5 Tools Sales Reps Must Have To Build Strategic Customer Relationships

Russ Chadinha

Building strong, strategic relationships with customers doesn’t just happen by chance. While customer retention is typically a good investment of a salesperson’s time and effort, make sure you arm them with the tools they need for success.

Here are five essential tools, ranging from software to training methods to formal customer retention programs:

1) Customer relationship management (CRM) software: This tool might seem obvious, but it’s not enough to just have the tool — your reps need to actually use it. A recent study by CSO Insights shows that 83 percent of sales teams are using some type of CRM system. But we’re also seeing a drop in the number of salespeople who actually use CRM in their daily work. That would suggest that many organizations have CRM systems, but aren’t using them effectively; their sales reps are probably only using a fraction of the tool’s true capabilities.

It’s important to drive CRM adoption and usage to make sure reps get the benefits of CRM. Many companies have also made CRM the hub for marketing activities as well as sales. This helps sales and marketing build strategic customer relationships, coordinating and organizing activities around the account for the duration of the engagement.

2) Configure, Price, Quote (CPQ) with pricing guidance: For many sales organizations — especially those with complex portfolios and/or configurable products — CRM alone is not enough. These organizations need to extend CRM with additional capabilities in order to drive revenue uplift, increase win rates, reduce the sales cycle and improve margins.

CPQ with pricing guidance is extremely helpful in building strategic relationships. CPQ allows you to increase speed, accuracy and responsiveness, helping your customers see you as vital to their success. Many customers would like to reduce the number of suppliers, and CPQ uses customer analytics to guide reps in creating sales offers that are comprehensive and complete based on customer analytics. CPQ turns analytical insights into an action plan for salespeople, helping them understand each sales opportunity and provide the right products and pricing, all while demonstrating speed, accuracy and responsiveness.

3) Formal sales training supported by ongoing coaching: Coaching is essential to reinforce the kinds of behaviors that build strategic customer relationships; when done right, coaching could produce a 700 percent return on investment. The key is for coaches to give timely feedback so corrections are made as soon as possible.

A variety of sales performance management and sales coaching tools are becoming available.
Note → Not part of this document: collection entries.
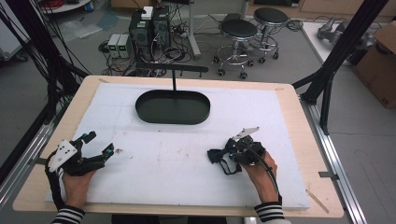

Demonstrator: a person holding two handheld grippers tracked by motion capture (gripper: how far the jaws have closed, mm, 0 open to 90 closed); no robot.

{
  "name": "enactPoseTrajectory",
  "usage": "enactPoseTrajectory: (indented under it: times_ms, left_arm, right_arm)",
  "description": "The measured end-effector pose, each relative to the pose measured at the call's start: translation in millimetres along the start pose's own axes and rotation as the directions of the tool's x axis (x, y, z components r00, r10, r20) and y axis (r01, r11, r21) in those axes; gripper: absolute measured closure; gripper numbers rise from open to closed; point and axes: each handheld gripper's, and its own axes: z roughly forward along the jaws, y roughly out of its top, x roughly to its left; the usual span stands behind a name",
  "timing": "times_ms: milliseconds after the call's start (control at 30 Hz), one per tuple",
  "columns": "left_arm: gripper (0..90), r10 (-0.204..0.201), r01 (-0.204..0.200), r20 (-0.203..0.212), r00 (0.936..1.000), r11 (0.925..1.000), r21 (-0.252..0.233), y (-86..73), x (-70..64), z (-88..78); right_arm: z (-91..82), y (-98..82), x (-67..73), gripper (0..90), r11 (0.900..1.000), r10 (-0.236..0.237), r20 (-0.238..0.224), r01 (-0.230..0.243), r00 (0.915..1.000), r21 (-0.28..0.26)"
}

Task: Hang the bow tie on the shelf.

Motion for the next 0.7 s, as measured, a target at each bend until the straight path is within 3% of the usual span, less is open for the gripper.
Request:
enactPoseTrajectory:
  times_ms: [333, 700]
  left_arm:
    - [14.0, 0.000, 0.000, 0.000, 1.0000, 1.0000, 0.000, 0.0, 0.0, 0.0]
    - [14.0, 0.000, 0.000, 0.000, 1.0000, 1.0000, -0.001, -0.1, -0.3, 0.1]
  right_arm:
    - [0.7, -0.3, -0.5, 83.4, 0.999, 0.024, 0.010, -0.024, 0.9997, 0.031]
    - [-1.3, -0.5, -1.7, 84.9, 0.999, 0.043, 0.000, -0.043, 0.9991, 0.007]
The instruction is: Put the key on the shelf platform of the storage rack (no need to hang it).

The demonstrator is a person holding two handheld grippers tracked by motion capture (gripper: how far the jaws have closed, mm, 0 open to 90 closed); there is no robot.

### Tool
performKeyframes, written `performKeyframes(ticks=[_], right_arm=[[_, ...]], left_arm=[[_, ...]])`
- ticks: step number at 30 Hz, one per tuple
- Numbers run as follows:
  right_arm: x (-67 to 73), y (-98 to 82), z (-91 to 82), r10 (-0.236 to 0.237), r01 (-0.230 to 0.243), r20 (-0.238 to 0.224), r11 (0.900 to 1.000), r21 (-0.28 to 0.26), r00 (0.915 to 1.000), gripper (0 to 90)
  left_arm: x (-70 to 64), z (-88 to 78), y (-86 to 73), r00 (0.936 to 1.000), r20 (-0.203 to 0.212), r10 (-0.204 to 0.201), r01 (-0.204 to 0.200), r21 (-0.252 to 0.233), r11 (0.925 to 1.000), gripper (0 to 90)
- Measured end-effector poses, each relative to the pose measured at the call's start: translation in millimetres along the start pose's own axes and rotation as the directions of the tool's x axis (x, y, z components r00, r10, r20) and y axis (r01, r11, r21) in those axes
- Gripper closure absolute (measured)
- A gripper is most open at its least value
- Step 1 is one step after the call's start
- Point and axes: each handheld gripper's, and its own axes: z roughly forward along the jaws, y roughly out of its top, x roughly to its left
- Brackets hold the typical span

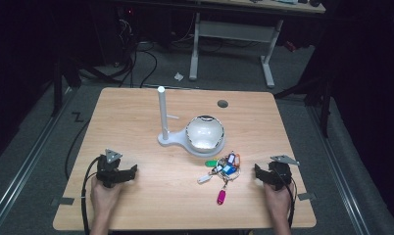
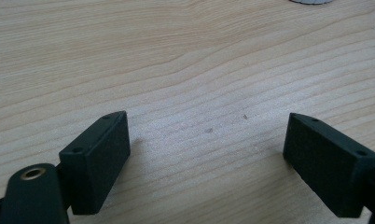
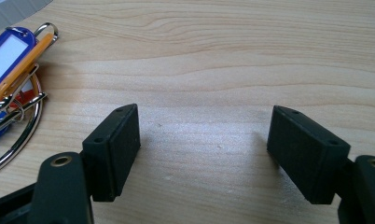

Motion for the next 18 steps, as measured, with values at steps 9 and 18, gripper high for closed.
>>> performKeyframes(ticks=[9,18], right_arm=[[0.1,0.0,-0.1,0.000,0.000,-0.001,1.000,0.001,1.0000,25.5],[-2.8,-0.9,-1.1,-0.021,0.021,-0.018,1.000,0.001,0.9996,25.5]], left_arm=[[0.1,-0.2,-0.1,1.0000,0.002,0.002,-0.002,0.001,1.0000,15.2],[0.1,-0.2,-0.1,1.0000,0.003,0.004,-0.004,0.001,1.0000,15.2]])
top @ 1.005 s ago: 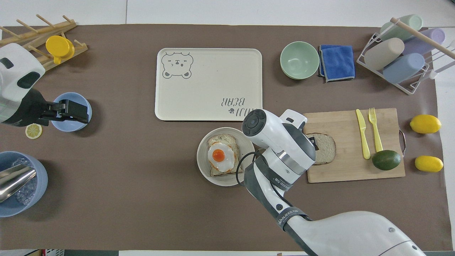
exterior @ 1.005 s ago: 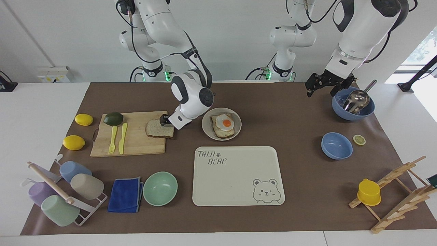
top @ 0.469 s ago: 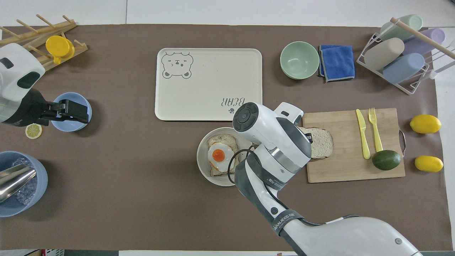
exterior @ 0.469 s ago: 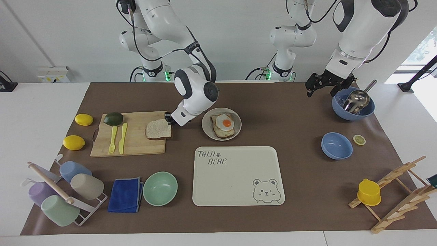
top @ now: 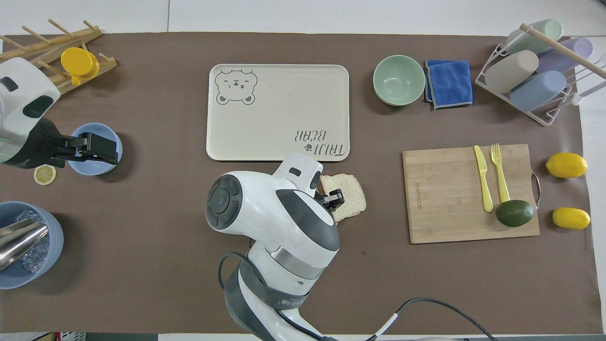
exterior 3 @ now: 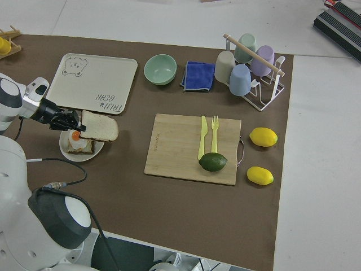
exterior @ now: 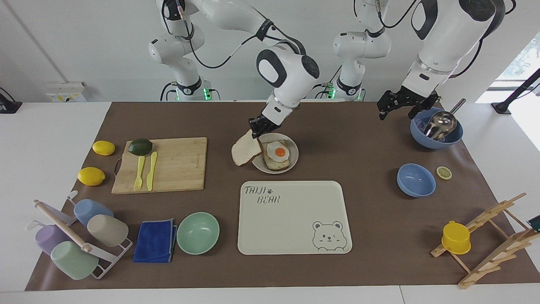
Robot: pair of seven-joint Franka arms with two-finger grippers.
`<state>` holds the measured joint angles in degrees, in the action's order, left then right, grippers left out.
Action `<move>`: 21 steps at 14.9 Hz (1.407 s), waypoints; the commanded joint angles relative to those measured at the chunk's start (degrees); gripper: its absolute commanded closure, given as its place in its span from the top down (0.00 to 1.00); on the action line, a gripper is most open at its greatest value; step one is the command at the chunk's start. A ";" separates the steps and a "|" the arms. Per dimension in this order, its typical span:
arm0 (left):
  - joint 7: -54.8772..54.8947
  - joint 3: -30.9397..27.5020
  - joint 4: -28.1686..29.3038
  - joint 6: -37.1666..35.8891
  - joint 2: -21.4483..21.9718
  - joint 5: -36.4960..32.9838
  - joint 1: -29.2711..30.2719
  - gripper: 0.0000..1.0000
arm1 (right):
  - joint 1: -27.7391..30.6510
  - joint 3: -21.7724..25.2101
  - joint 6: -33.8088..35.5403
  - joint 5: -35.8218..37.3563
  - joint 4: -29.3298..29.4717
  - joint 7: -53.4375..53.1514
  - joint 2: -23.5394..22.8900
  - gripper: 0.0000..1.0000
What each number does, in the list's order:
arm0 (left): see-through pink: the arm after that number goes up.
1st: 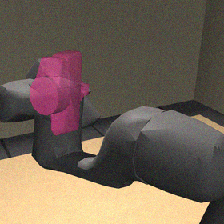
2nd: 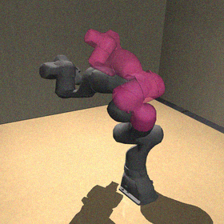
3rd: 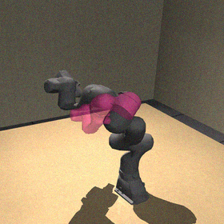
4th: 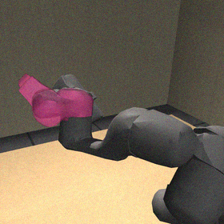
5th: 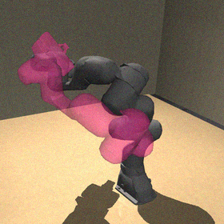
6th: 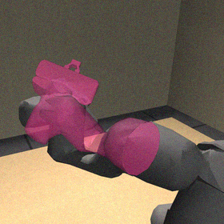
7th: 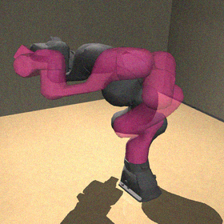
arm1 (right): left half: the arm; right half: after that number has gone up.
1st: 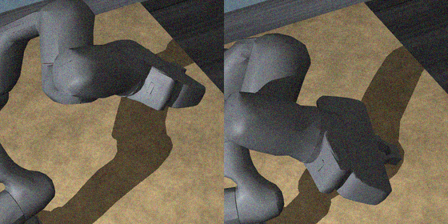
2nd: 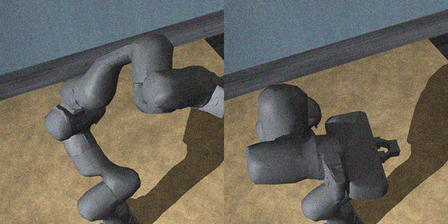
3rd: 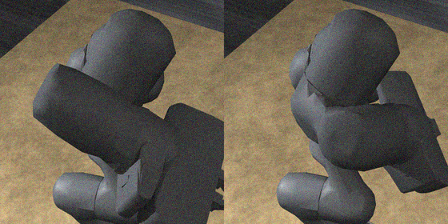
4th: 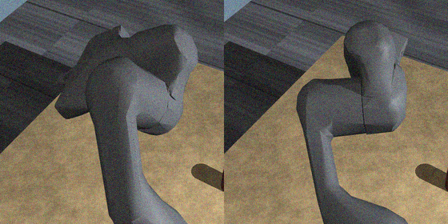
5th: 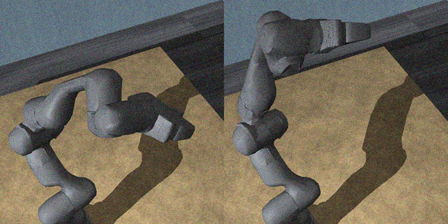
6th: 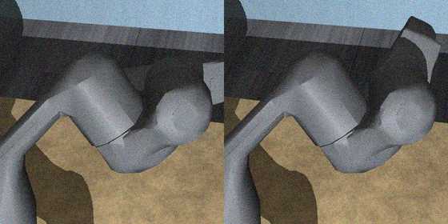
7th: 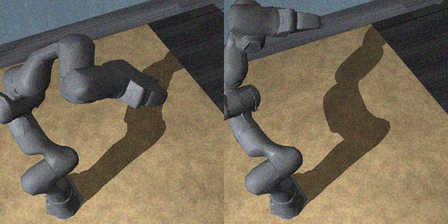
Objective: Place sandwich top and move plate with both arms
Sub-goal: 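Carry the bread slice with the right gripper and lay it on the egg toast, then withdraw the right gripper while the left gripper reaches toward the plate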
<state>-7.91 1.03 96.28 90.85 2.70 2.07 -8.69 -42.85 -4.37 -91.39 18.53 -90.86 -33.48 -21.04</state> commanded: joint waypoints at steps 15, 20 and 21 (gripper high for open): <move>0.35 0.12 0.14 -0.32 0.73 0.39 0.43 1.00 | -1.28 -0.11 -13.81 -10.53 -1.25 -9.68 -1.12 0.93; 0.17 0.20 0.14 -0.67 0.82 0.39 0.34 1.00 | 8.01 -0.02 -12.24 -13.34 -0.02 -4.51 4.94 1.00; 0.17 0.20 0.14 -0.67 0.82 0.39 0.34 1.00 | 11.26 -0.02 -10.58 -13.43 -0.02 -3.18 6.17 1.00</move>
<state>-7.91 1.04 96.28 90.85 2.72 2.07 -8.69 -37.86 -3.88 -103.87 7.47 -89.96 -40.65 -17.99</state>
These help managers capture their observations and give data-driven feedback in a timely fashion, rather than days or weeks after the fact. These coaching tools document the interactions between sales managers and reps, and help ensure that the desired activities are taking place.

4) Formal customer retention and executive sponsorship programs: A powerful way to build strategic relationships is to give customers access to your organization’s leadership and its internal engineering and technical people. Creating programs for customer retention and executive sponsorship helps forge relationships at the executive level and demonstrates commitment to your customers.

5) Strategic account management systems: These management systems help sales organizations create an action plan, pulling together a variety of internal resources to create playbooks, relationship maps and outflows. This gives sales reps helpful context and clear direction. It also provides a strong foundation for evaluating their sales effectiveness.

All five of these tools play a part in building strong strategic relationships with your customers, but not all may be necessary in your situation. Creating formal programs for customer retention is most likely to deliver an immediate return, and CRM is a must-have at this point for any sales team.

Whether or not you need to extend your CRM’s capabilities depends on your product portfolio. If you have a simple portfolio, don’t need sales configuration tools, and your quotes and other activities are simple, CRM might be enough for now. But if you have complex processes for pricing and generating quotes and sales offers, consider adding CPQ with pricing guidance to your CRM platform.